*Your instructions*: Copy out each line of the data that holds the string "white".
(Supplied entries Opens)
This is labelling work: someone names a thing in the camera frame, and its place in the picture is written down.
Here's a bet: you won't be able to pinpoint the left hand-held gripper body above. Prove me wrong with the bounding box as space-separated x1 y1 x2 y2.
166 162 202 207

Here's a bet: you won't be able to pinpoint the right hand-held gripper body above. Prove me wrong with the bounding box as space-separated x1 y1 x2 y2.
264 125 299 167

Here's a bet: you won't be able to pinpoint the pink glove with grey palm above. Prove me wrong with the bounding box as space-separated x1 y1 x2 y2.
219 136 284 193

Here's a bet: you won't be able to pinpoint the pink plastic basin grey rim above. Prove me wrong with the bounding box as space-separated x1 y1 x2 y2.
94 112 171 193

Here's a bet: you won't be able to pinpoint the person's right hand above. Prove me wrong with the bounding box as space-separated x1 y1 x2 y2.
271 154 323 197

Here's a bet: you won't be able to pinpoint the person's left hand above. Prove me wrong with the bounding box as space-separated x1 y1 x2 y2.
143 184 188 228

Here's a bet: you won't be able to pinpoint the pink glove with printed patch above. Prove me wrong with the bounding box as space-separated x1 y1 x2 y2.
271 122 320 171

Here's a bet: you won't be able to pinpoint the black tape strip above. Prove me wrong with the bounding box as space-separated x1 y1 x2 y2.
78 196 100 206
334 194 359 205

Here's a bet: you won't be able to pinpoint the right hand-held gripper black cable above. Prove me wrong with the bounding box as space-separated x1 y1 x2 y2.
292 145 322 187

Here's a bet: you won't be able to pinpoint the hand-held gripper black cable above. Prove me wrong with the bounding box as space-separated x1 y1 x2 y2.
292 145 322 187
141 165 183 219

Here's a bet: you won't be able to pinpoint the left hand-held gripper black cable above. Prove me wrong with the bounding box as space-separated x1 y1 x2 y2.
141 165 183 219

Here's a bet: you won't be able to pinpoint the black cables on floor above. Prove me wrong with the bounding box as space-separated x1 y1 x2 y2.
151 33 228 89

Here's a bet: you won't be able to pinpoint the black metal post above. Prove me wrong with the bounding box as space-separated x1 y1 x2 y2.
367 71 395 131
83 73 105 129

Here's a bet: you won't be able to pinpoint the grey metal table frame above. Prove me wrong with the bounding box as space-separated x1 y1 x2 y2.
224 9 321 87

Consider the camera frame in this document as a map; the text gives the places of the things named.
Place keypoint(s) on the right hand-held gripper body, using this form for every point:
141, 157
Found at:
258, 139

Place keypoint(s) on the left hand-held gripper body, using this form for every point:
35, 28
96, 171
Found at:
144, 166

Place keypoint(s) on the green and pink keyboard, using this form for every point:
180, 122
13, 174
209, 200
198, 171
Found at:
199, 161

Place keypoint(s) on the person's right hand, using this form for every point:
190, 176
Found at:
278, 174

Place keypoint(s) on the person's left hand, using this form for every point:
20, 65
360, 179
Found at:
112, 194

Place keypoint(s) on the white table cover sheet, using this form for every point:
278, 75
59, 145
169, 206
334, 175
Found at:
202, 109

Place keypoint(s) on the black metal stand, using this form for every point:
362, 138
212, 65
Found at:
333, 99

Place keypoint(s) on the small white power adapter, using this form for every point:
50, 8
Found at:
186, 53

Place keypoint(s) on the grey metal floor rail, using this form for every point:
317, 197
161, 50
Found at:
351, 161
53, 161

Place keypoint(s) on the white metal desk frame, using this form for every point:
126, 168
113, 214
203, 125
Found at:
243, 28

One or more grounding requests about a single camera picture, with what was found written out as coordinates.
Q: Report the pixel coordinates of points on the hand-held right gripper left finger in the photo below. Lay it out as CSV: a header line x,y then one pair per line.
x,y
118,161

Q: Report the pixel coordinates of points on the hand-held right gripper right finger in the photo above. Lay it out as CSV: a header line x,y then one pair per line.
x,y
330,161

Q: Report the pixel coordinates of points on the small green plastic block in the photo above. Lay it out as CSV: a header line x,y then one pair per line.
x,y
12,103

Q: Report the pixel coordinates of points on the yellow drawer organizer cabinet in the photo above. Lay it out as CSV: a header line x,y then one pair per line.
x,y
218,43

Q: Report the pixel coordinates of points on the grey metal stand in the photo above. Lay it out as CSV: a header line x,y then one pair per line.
(Supplied entries Closes)
*Solution to this exercise*:
Place keypoint(s) on the white table cover sheet, using this form for every point:
Place keypoint(s) on the small white power adapter, using this form for every point:
Place keypoint(s) on the white metal desk frame, using this form for every point:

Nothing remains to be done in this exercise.